Dreamland Roller Coaster
Eadon Consulting carried out the design of a timber bogie which will be used as an integral part of the rolling stock for the newly refurbished Scenic Railway at Margate Dreamland. The scenic railway was one of the oldest roller-coasters in the country until it was burnt down in 2008. The new railway is based on the same layout and design as the original, however has to meet modern design standards. For more information about the technical aspects of the project click here.
We had started our involvement with the Scenic Railway project carrying out the calculations and specifications for the reconditioned drive shafts on the rope haulage mechanism which lifts the train up the various inclines on the ride.
One of the other aspects of the job within our client’s scope was the manufacture of bogies for two new trains. The layout of the bogie had to as far as possible match the design of the original. Eadon has experience of timber structures such as lock gates and bridges so we were well placed to assist our client with the timber design aspect. Initially we were asked to carry out an independent check of the original design to the timber eurocode.
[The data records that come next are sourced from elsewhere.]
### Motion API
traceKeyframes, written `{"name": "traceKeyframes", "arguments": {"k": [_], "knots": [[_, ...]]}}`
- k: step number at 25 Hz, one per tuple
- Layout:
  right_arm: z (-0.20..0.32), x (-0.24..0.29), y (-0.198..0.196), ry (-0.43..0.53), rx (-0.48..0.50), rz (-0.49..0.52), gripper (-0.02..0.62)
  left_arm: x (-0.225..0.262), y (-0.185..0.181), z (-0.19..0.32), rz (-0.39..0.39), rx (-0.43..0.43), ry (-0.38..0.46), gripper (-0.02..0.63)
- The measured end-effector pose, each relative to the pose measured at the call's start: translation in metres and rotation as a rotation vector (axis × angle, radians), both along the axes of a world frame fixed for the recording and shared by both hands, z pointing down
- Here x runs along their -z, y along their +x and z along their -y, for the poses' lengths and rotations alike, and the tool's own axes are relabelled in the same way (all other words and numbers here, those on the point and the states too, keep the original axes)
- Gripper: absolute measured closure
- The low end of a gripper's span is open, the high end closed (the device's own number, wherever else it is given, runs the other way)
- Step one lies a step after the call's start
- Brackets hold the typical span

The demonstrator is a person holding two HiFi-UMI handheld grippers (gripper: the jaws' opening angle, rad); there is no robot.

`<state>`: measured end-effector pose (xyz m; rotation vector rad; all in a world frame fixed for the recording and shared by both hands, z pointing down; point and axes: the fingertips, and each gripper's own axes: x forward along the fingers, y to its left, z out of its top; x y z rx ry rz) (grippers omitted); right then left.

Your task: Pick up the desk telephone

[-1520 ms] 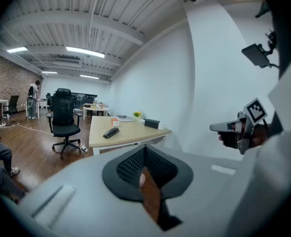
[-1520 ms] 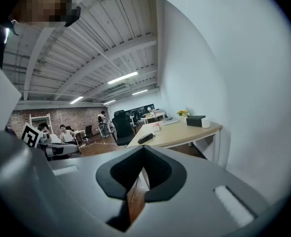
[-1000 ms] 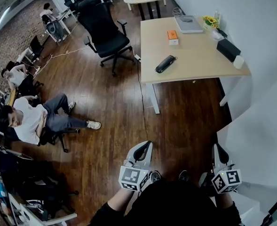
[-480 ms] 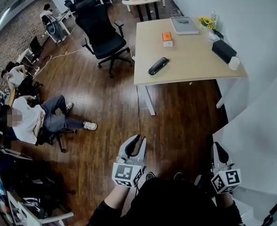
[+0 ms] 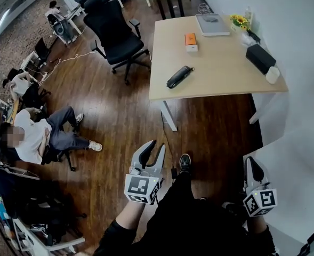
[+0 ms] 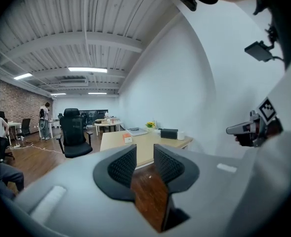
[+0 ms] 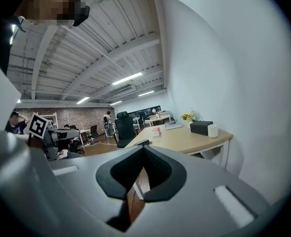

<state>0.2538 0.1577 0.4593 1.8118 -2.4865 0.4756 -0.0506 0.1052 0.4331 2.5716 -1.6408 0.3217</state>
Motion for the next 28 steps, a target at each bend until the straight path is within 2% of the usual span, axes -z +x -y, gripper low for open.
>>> {"name": "traceKeyframes", "arguments": {"k": [6, 9, 11, 13, 18, 21, 25, 28], "knots": [[0.097, -0.007, -0.007, -0.053, -0.055, -0.084, 0.595, -0.034, -0.016, 0.142, 0.031, -0.033, -0.002, 0.509], [0.169, 0.008, -0.021, -0.077, -0.080, -0.099, 0.595, -0.043, -0.017, 0.228, 0.048, -0.091, -0.031, 0.429], [0.219, 0.021, -0.038, -0.079, -0.063, -0.110, 0.595, -0.051, -0.017, 0.281, 0.081, -0.144, -0.058, 0.406], [0.263, 0.030, -0.055, -0.089, -0.040, -0.120, 0.589, -0.073, -0.017, 0.325, 0.135, -0.200, -0.115, 0.382], [0.341, 0.030, -0.070, -0.117, 0.001, -0.177, 0.571, -0.157, 0.001, 0.400, 0.257, -0.322, -0.350, 0.312], [0.377, 0.026, -0.073, -0.120, 0.023, -0.184, 0.569, -0.202, 0.017, 0.429, 0.329, -0.368, -0.468, 0.296], [0.417, 0.026, -0.080, -0.090, 0.059, -0.152, 0.569, -0.248, 0.039, 0.454, 0.446, -0.417, -0.586, 0.296], [0.439, 0.031, -0.085, -0.060, 0.097, -0.129, 0.569, -0.269, 0.049, 0.461, 0.494, -0.441, -0.670, 0.298]]}}
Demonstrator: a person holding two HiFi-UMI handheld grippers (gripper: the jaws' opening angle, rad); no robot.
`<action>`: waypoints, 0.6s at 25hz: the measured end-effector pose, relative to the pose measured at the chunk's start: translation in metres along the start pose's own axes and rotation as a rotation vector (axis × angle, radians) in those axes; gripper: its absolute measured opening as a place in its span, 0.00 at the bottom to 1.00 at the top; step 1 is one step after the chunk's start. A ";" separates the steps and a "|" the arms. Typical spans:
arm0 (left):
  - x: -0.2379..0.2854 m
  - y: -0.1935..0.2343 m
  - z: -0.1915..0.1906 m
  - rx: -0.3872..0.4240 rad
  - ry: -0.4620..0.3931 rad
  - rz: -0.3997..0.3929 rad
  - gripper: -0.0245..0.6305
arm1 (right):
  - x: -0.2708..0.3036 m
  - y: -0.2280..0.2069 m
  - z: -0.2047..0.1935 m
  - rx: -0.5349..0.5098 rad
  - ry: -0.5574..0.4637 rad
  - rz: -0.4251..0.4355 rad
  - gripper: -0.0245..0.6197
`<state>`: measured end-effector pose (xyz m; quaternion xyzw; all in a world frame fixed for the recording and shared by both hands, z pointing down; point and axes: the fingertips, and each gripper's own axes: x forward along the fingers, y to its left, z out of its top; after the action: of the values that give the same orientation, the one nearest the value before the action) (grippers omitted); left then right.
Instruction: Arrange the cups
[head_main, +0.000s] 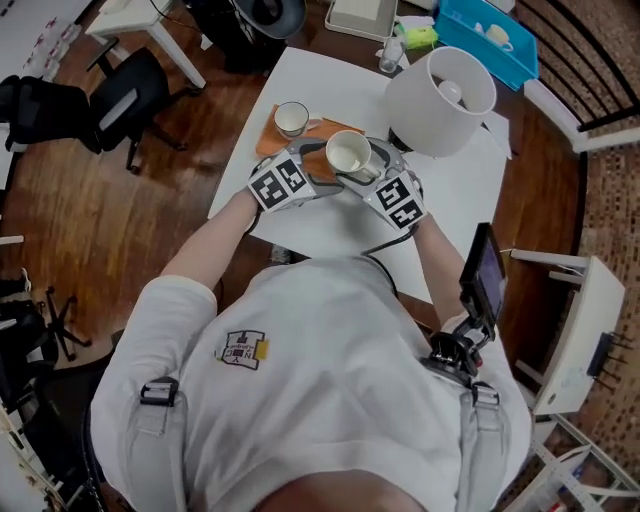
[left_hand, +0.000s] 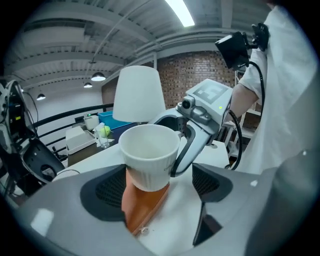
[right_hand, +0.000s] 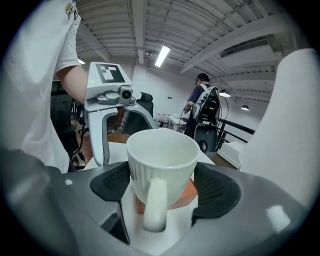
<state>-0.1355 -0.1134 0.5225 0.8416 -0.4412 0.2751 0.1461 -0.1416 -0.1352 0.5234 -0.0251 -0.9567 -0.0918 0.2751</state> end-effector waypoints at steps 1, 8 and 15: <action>0.000 0.005 -0.003 -0.017 0.002 0.008 0.66 | 0.007 -0.001 0.000 -0.013 0.005 0.012 0.66; 0.003 0.034 -0.027 -0.111 0.007 0.058 0.66 | 0.041 -0.009 0.005 -0.075 -0.011 0.079 0.66; 0.010 0.049 -0.035 -0.161 0.041 0.108 0.66 | 0.060 -0.018 0.000 -0.064 -0.053 0.134 0.66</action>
<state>-0.1829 -0.1305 0.5572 0.7964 -0.5034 0.2635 0.2070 -0.1936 -0.1529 0.5524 -0.1004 -0.9564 -0.1029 0.2541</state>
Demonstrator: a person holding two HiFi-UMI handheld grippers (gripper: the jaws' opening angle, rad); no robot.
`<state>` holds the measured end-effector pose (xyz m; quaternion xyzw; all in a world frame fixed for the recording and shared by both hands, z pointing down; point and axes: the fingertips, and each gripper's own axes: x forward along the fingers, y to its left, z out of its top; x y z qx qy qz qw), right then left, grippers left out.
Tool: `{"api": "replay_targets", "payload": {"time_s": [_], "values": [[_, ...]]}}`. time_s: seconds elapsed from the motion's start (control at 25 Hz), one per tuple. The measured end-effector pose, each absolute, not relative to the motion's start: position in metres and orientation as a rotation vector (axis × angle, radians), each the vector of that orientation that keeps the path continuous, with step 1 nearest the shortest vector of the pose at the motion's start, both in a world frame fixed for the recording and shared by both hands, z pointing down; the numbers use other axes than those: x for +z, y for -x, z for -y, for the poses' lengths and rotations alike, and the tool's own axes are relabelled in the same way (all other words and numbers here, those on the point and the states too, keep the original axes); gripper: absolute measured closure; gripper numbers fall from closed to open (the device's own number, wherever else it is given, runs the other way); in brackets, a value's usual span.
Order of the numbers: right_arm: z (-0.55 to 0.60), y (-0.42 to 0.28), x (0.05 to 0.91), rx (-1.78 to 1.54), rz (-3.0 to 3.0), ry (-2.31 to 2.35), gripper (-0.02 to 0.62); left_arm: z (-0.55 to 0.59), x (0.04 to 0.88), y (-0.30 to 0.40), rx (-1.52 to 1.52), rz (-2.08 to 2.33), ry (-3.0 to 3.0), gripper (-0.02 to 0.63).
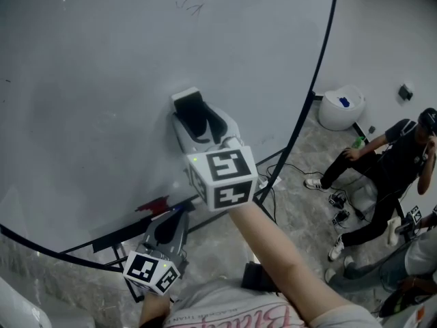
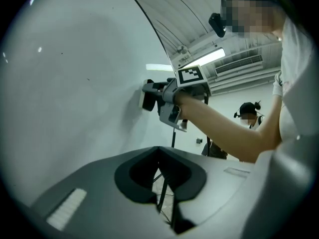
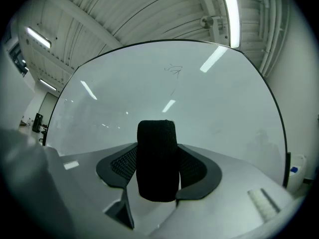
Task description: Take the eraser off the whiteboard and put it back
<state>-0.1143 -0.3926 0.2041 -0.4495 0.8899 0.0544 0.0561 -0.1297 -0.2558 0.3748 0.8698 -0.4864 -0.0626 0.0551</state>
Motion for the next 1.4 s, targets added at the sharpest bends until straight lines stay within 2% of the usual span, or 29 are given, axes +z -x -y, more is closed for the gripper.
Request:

Following an initial assessment of the design it was concluded that the current bogie design would not pass the modern day codes in their original configuration. This was quite an interesting aspect of the job as the previous bogies had been running for almost 100yrs, which highlighted how onerous modern design codes are when considering historic structures.
Following the initial check the scope changed from a stress analysis and calculation project to a design project. The two largest sticking points with the original design were the positioning of the main connection bolts relative to the member edges and the characteristics of the structure under lateral loading.
The scope for design change was also extremely limited. Firstly we couldn’t change the outward appearance of the bogie for heritage reasons and secondly the outer space envelope available for the bogie could not change as this was already set by the rail gauge and dimensions of the main rail structure.
The positioning of the main connection bolts used on the original structure didn’t comply with the strict edge and end distance requirements of the code meaning they’re strength could not be used in any calculations. However because it would affect the outward appearance of the bogie they had to be left in the new design despite the fact they could not be used structurally. In addition the lateral load on the bogie due to the train travelling round the track corners meant that the torsion applied to the axle mounting beams was too great and could not be solved by increasing section sizes. To overcome both of these issues we ended up designing an internal box chassis where we could utilise steel for connections and composite sections to better effect without it affecting the outward appearance of the bogie.
The scenic railway is due to open in June 2015 and I am very much looking forward to going to see it up and running. The bogie design was a fascinating job to work on with several unique aspects. It was a great opportunity to put knowledge gained on other timber structures to use on quite a unique project. Additionally the historic nature of the job meant that implementing the design changes required for meeting the modern code were an extremely challenging and rewarding part of the project.